• **Activity**: Find every line of the records that has "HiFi" and return it.
◇ ◇ ◇ ◇ ◇
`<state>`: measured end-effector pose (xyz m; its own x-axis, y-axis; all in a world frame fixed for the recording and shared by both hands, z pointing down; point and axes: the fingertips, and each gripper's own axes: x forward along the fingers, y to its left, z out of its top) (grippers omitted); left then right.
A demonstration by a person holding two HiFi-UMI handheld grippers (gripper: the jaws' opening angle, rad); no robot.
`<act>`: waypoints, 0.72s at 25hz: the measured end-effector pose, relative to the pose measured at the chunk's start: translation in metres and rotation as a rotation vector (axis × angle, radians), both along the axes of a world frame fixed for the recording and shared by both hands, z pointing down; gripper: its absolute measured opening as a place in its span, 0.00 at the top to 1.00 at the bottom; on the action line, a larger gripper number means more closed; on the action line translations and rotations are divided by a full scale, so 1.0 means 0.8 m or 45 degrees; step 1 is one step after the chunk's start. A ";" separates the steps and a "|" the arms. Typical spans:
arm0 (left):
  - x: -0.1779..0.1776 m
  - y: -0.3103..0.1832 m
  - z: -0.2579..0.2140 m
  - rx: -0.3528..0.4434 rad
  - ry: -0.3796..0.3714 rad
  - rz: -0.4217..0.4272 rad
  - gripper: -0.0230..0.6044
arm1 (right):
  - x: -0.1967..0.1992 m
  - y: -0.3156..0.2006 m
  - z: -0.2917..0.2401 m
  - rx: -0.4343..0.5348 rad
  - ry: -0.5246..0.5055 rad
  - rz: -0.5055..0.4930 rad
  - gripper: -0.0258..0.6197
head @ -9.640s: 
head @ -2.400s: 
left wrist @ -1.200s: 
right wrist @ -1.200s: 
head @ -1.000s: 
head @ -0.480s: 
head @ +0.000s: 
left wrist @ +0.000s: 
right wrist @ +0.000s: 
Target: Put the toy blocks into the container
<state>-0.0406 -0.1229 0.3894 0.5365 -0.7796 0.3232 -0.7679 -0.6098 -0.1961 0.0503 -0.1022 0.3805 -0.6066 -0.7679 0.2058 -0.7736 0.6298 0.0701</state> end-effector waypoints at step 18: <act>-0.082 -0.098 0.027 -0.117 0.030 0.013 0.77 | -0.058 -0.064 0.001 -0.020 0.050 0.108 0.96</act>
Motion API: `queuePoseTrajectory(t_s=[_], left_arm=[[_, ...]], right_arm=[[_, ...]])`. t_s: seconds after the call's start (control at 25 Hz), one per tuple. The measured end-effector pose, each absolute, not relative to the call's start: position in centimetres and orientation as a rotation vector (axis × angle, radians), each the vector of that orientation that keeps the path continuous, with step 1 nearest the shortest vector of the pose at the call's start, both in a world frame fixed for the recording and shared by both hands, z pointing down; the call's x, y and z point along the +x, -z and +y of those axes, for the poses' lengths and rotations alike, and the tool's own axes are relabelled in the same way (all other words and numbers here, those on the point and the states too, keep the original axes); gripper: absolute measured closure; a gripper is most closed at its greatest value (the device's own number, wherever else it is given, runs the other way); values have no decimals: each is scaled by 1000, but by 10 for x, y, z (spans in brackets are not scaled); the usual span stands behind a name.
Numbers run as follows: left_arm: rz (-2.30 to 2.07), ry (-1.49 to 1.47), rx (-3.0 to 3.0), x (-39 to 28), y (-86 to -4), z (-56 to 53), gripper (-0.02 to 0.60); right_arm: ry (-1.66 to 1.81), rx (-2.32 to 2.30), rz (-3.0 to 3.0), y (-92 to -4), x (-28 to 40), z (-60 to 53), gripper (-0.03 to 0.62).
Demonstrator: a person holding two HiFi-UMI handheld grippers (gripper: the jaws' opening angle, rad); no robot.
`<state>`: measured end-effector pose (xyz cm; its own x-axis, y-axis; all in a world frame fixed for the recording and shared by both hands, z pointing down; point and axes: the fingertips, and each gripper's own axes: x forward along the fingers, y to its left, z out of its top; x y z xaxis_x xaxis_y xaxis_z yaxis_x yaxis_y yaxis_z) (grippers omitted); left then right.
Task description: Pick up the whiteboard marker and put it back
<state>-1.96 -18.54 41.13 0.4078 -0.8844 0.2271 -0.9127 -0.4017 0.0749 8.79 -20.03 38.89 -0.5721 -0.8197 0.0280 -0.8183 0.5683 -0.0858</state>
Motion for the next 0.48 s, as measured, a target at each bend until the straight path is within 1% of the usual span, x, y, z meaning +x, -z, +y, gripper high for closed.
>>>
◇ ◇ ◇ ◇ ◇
• **Response for this exercise**:
A demonstration by a person holding two HiFi-UMI handheld grippers (gripper: the jaws' opening angle, rad); no robot.
Demonstrator: a person holding two HiFi-UMI handheld grippers (gripper: the jaws' opening angle, rad); no robot.

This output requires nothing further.